Friday, December 16, 2005

Beasts of No Nation by Uzodinma Iweala

A short novel (publishers seem to have abolished the novella) told in the voice of an African child soldier that is amazing in its ability to stay in voice. I like the novel, it's unique, it's a compelling subject, it's very skillfully written, but I kept wondering why the kid is talking in this voice. It's the voice of immigrant English. But why would this kid be telling his story in English? It suggests that the audience for the novel is American (or at least English speaking) and the voice is the one that average Americans expect Africans to speak in. I suppose in lit crit thought there's a lot that could be made of this--the child telling his story to the audience that has so far been ignoring it, not to his own people who are well aware of it--but I'm mostly interested in it as a writing decision.

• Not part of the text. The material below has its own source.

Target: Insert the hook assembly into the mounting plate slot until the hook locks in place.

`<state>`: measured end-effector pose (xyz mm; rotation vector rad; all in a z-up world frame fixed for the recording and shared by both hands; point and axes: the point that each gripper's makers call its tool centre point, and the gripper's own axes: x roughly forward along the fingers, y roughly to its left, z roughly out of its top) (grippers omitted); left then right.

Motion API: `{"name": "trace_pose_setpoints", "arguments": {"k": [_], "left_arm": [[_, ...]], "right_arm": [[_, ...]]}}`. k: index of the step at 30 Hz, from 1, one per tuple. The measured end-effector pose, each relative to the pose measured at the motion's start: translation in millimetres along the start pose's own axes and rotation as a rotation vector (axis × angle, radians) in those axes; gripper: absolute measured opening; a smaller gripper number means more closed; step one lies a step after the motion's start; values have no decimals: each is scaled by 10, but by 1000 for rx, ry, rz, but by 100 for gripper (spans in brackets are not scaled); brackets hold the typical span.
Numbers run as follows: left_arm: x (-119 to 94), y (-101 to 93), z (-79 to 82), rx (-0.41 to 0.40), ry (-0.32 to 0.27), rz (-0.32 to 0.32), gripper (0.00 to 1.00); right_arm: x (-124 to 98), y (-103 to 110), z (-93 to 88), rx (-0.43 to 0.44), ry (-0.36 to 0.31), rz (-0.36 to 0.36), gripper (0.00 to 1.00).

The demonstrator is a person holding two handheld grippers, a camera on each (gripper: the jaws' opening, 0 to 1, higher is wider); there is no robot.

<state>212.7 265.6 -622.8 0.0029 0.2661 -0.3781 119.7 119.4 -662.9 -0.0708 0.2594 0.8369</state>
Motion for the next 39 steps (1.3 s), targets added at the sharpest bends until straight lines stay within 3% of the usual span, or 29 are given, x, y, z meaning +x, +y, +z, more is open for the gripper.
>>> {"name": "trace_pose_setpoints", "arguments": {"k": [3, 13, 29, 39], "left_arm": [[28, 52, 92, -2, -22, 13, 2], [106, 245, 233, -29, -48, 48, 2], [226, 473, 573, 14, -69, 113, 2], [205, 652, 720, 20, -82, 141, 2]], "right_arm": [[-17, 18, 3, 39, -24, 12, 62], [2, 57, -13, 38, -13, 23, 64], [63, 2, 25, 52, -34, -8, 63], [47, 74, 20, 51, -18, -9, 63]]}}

The novel was written in English, by a writer fully capable of smooth, literary English, but if the voice of the narrator was not this chopped up lyrical pidgeon English, there would be no book. This is very much a voice-driven story; the voice creates the sense of chaos and strangeness of the world of war, and especially the confusion of being a child at war. There is almost no character development, and really very little plot (while there are many kidnappings, killings, and rapes, it's a strangely plotless book). It is the voice that holds the reader to the page--which suggests to me that this could have been a really phenomenal short story, and perhaps should have been, though I admit I cruised through the whole novel, and enjoyed it most of the time.

1 comment:

Anonymous said...

Yeah,

That's true about the voice! I wonder where he got the inspiration to write in this way...does any one know?